§ **AIM OF THE EXERCISE**:
Count every line of the listing where the string "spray" occurs, and reply with the count alone.

^^^^

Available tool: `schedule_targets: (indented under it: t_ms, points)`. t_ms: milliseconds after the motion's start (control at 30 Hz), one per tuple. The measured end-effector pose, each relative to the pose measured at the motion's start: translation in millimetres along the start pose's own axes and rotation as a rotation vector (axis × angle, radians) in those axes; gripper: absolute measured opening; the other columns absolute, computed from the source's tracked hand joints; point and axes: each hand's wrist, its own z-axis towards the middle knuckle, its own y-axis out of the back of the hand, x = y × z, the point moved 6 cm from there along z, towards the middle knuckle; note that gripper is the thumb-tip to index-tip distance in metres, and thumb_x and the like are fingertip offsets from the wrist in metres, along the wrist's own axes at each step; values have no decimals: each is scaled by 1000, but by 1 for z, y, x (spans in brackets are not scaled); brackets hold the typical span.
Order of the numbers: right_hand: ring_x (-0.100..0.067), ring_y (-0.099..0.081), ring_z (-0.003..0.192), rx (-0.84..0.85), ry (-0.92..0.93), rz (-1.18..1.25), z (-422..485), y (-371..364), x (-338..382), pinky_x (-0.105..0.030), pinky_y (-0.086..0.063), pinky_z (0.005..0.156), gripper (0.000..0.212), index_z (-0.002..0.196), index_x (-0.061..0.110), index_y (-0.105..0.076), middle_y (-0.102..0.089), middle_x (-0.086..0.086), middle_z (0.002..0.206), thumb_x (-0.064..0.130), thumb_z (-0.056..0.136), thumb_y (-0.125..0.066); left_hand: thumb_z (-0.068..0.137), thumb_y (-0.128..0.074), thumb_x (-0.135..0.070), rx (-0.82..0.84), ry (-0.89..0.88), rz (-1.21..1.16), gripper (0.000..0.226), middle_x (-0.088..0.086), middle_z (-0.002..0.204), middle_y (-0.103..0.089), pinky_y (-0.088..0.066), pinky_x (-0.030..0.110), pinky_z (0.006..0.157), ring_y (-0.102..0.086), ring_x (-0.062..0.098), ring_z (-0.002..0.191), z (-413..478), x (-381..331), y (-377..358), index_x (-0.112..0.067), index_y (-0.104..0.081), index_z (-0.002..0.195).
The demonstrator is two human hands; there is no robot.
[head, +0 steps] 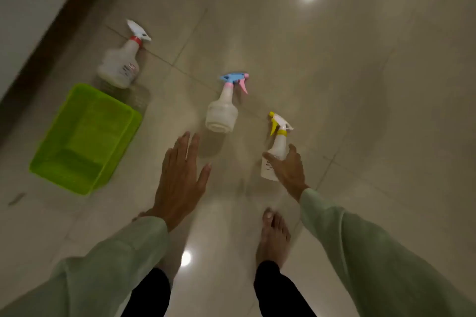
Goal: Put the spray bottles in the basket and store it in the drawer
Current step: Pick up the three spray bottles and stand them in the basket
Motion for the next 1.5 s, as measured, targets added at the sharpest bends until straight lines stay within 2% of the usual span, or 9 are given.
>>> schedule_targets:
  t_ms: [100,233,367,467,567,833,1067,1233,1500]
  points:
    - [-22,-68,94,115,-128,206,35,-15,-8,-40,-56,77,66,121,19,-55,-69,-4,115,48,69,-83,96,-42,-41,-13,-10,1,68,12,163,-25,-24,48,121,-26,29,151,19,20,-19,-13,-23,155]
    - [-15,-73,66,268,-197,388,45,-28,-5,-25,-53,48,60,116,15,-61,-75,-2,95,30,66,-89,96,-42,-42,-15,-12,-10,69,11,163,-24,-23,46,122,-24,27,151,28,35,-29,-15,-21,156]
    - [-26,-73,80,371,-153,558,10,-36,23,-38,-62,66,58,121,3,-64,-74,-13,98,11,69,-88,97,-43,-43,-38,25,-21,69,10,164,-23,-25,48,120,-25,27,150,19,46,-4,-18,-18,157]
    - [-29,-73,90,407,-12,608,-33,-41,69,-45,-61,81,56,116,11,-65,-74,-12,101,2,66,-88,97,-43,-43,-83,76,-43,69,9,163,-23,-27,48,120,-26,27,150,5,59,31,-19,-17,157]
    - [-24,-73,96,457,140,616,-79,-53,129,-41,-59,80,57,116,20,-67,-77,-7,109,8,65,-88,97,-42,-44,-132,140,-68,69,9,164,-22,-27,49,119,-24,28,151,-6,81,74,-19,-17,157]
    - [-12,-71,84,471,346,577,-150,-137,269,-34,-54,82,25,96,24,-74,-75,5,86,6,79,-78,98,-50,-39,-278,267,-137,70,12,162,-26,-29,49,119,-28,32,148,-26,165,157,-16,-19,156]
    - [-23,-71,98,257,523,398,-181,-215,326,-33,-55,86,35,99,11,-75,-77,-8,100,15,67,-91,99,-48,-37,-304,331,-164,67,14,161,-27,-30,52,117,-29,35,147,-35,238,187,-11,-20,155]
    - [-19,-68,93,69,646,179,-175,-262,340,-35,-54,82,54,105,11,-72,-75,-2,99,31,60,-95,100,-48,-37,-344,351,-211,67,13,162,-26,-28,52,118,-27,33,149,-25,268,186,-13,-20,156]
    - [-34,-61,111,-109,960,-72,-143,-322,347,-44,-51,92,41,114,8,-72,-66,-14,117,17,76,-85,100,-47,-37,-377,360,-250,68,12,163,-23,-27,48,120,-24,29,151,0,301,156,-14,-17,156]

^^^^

§ **RESULT BELOW**:
2